Why You Should Keep It Cool When It Comes to Your Skin

Cold rush.

Earlier in her career, when facialist Vee Mistry used steam and piping hot towels on her clients, something didn’t feel right. “I always felt like I was cooking the face,” she says. At the end of each treatment, she would reassure the client that the redness would calm down in the subsequent 40 hours, but she would think, “How does this make sense? Shouldn’t they be leaving looking better than the way they did before they came in?”

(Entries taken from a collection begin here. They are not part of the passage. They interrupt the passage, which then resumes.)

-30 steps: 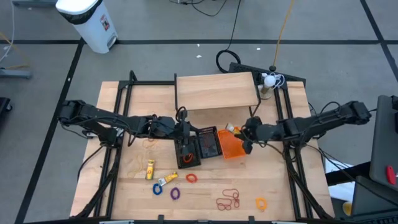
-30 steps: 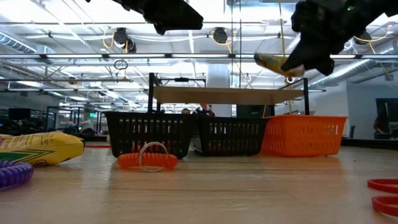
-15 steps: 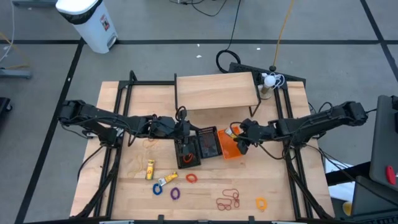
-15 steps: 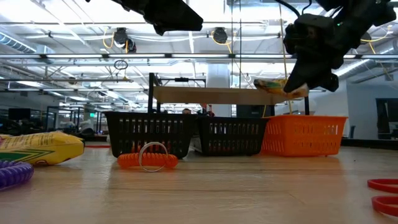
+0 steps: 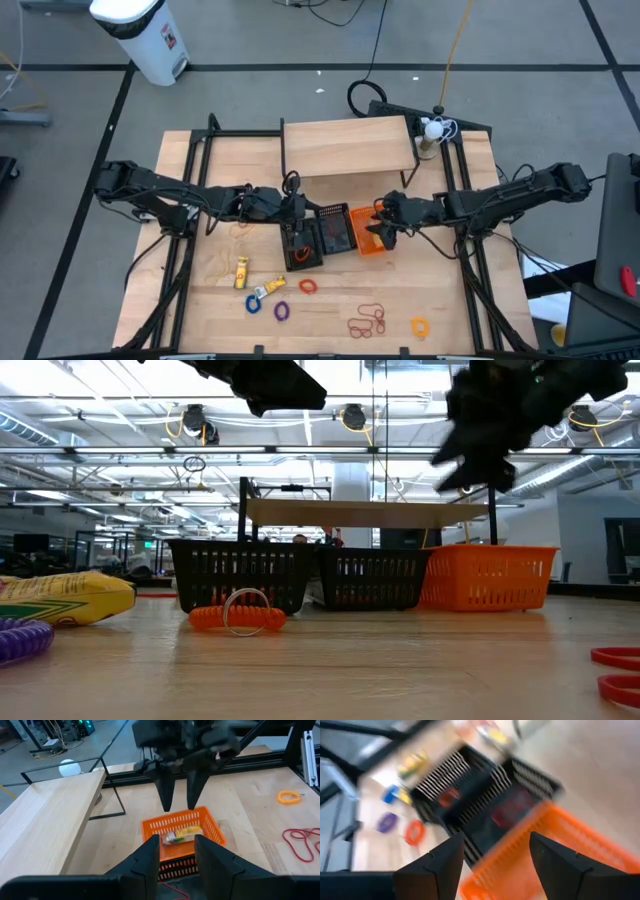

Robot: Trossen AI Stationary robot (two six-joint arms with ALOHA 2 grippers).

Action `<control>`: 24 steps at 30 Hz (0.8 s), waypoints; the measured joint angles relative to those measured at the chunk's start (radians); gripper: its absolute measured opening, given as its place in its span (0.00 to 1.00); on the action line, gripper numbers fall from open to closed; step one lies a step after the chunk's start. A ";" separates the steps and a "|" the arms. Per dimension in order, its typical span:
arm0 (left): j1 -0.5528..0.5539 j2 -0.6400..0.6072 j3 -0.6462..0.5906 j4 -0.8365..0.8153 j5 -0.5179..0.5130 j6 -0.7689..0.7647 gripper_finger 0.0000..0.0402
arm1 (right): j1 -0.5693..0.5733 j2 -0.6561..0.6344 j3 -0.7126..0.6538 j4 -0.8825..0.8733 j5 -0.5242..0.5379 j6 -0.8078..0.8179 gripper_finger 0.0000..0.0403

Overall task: Pick & Place Office Desk Supplies
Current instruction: Put the yellow crayon bag into the orange bin

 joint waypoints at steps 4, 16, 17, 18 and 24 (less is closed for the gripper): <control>0.000 0.000 0.000 -0.002 0.022 -0.042 0.31 | 0.055 0.000 0.000 0.245 -0.009 -0.242 0.54; -0.102 -0.074 0.001 0.018 0.372 0.083 0.31 | 0.304 0.000 0.000 0.667 -0.211 -0.829 0.54; -0.120 -0.095 0.001 -0.017 0.327 0.082 0.31 | 0.308 0.000 0.000 0.667 -0.210 -0.844 0.54; -0.141 -0.115 0.001 -0.043 0.271 0.073 0.31 | 0.307 0.000 0.000 0.666 -0.210 -0.853 0.54; -0.350 -0.220 0.001 -0.105 -0.093 0.045 0.31 | 0.268 0.000 0.000 0.665 -0.181 -0.856 0.54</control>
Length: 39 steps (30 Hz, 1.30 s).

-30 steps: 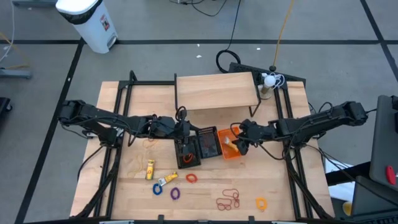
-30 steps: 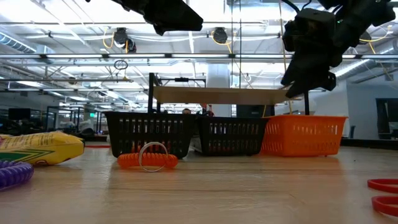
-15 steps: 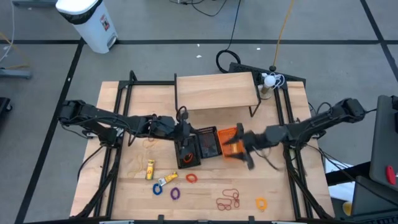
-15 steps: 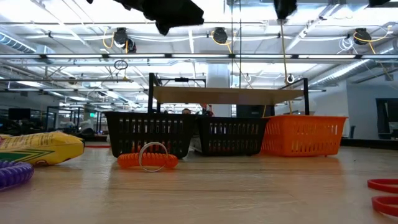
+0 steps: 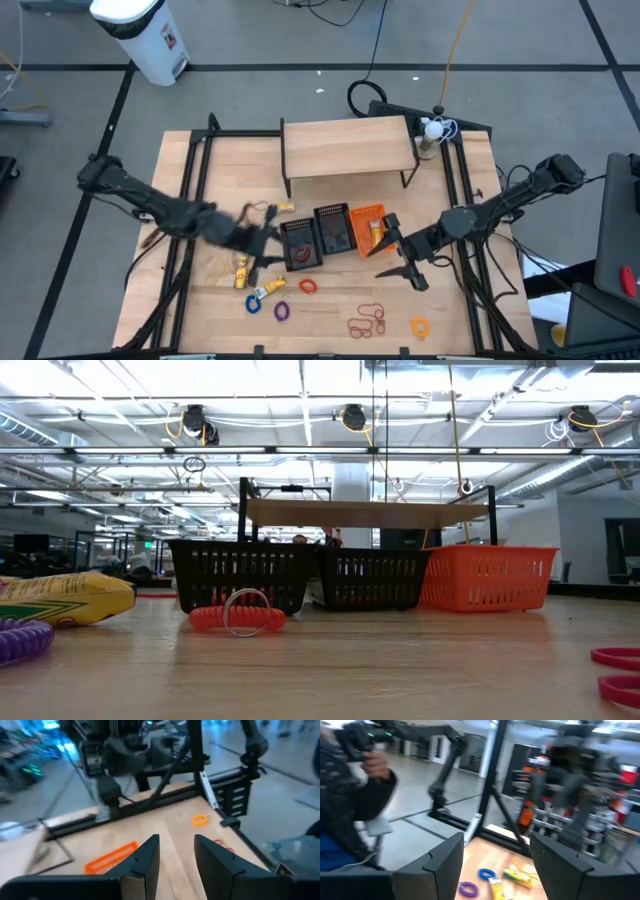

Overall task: Pick & Place Office Desk Supplies
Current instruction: Put the yellow crayon bag into the orange bin

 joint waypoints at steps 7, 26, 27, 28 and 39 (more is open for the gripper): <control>-0.292 -0.084 0.000 -0.351 -0.840 -0.261 0.31 | -0.036 0.000 -0.001 -0.022 0.144 -0.003 0.54; 0.021 0.008 -0.016 -1.146 -0.420 -1.201 0.31 | -0.159 0.000 -0.001 0.004 0.161 -0.143 0.54; 0.049 0.029 -0.024 -1.131 -0.388 -1.167 0.31 | -0.161 0.000 -0.001 0.005 0.161 -0.149 0.54; 0.078 0.050 -0.035 -1.111 -0.358 -1.122 0.31 | -0.164 0.000 -0.001 0.004 0.160 -0.154 0.54; 0.323 0.199 -0.127 -0.816 -0.190 -0.621 0.31 | -0.174 0.000 -0.001 -0.005 0.160 -0.140 0.54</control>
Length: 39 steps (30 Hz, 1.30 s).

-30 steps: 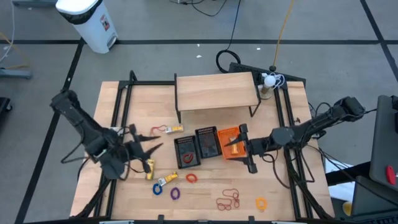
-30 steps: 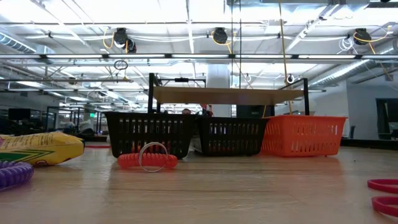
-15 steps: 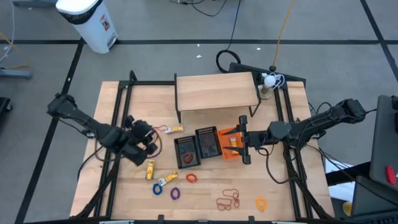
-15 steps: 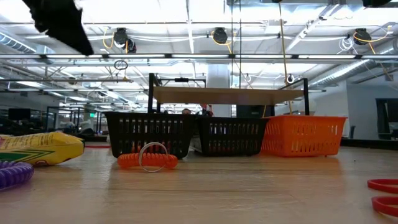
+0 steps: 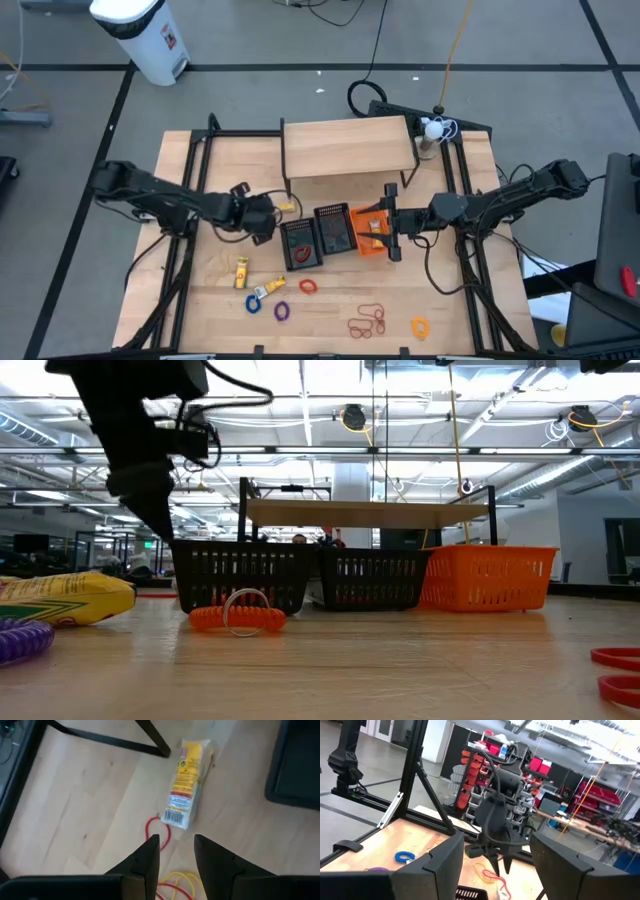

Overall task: Pick & Place Office Desk Supplies
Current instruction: Put the yellow crayon bag into the orange bin

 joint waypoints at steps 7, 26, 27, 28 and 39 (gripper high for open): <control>0.094 0.027 -0.051 0.153 0.118 0.149 0.31 | 0.000 0.000 0.000 -0.055 0.000 0.071 0.54; 0.248 0.027 -0.068 0.263 0.373 0.211 0.31 | 0.000 0.000 0.000 -0.078 0.000 0.144 0.54; 0.252 0.027 -0.068 0.262 0.375 0.212 0.31 | 0.000 0.000 0.000 -0.078 0.000 0.144 0.54; 0.256 0.027 -0.068 0.263 0.381 0.213 0.31 | 0.000 0.000 0.000 -0.078 0.000 0.143 0.54; 0.289 0.027 -0.068 0.262 0.433 0.213 0.31 | 0.000 0.000 0.000 -0.078 0.000 0.142 0.54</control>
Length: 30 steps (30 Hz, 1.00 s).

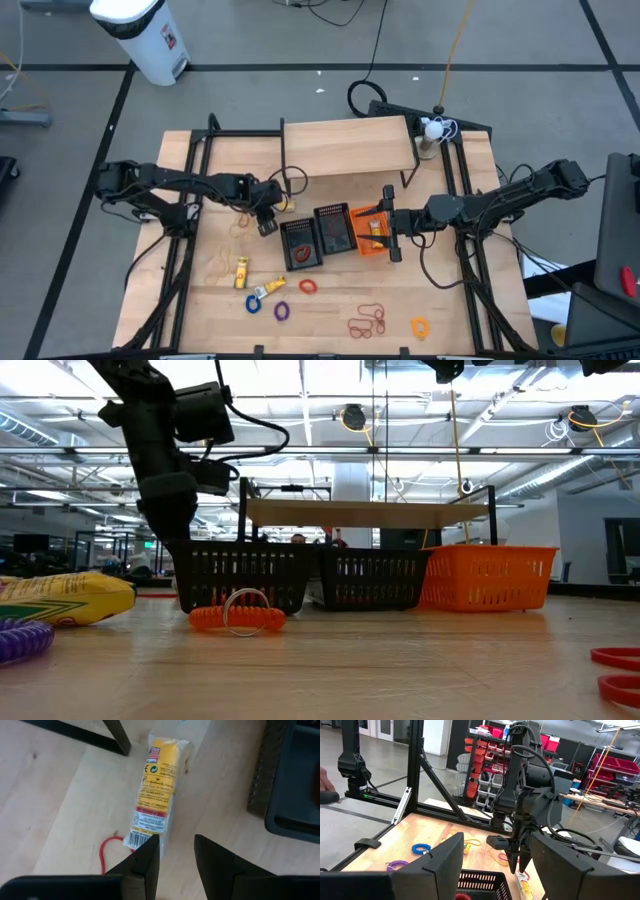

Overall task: Pick & Place Office Desk Supplies
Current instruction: Put the yellow crayon bag into the orange bin

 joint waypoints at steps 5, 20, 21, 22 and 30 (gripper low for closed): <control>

In the following years, Mistry began to remove heat from her aesthetic services. “I started using cold water and eliminating hot towels,” she says. “The skin just looked that much better. And so slowly I got rid of all the heat and just went cold.” Now, her facials are delivered chilled on a heated table. Clients are covered in a plush blanket and leave “glowing and happy.” As for blackhead extraction, she uses chemical acids like salicylic, glycolic, and lactic to facilitate the process instead of steam. “These are the emulsions that really help dislodge things at a follicular level,” she says. Clients new to cold facials, which she provides at her Toronto studio Skin by Vee, are sometimes skeptical whether she’ll be able to deliver a deep cleanse. But once they see the results—Mistry also uses massage and sculpts the face with her cold gua sha cryo sticks—they leave convinced.

Applying cold to the face isn’t new. Hollywood film star Joan Crawford apparently splashed hers with icy water 25 times every morning to tighten pores. And using cold compresses, cucumber slices, or chilled spoons to depuff eyes has been around seemingly forever. But using heat in facials has also been part of the process for a long time. Likely stemming from the steam baths pioneered by the Greeks and Romans, steaming the face is used to soften and prep the skin for products, and before exfoliators arrived on the market, it was seen as the best way to clean skin. Hot towels also remove skin-care treatments like masks quickly and efficiently. “It’s comforting to be in warmth,” says Mariam White, general manager for French skin-care brand Biologique Recherche Canada.

Biologique Recherche has favoured cold since launching in the 1970s, from its formulation of products to its approach to treatments. Hot towels and steaming the skin during a BR facial are verboten. “The issue is if you do that a lot, the skin’s ability to bounce back is diminished over time,” White says. “And that’s what contributes to laxity and larger pores. When you start pairing that with extractions, it’s a big assault on the skin.” Who hasn’t stumbled into daylight after a facial with red marks of injury after an aesthetician went all out on your chin?

The aftermath can be even worse if clients have issues such as acne, rosacea, or sensitivity. “These are all low levels of inflammation,” Mistry says. Exposing these conditions to steaming, exfoliation, and extractions adds insult to injury. “So why not go the opposite way?” she asks. “When you deliver everything from a cold perspective, it’s going to cut that inflammation by 50 per cent.” In addition, cold causes blood vessels to constrict. “When blood vessels constrict, they pull fluid from the surrounding tissue into that kind of negative space and can actually create a vacuum effect that can pull products deeper into your skin,” says Erika Schwass, science and wellness manager at Consonant Skin+Care. “So if you’re using cold facial tools like a gua sha or cooling globes after applying serums, there could be additional benefits.”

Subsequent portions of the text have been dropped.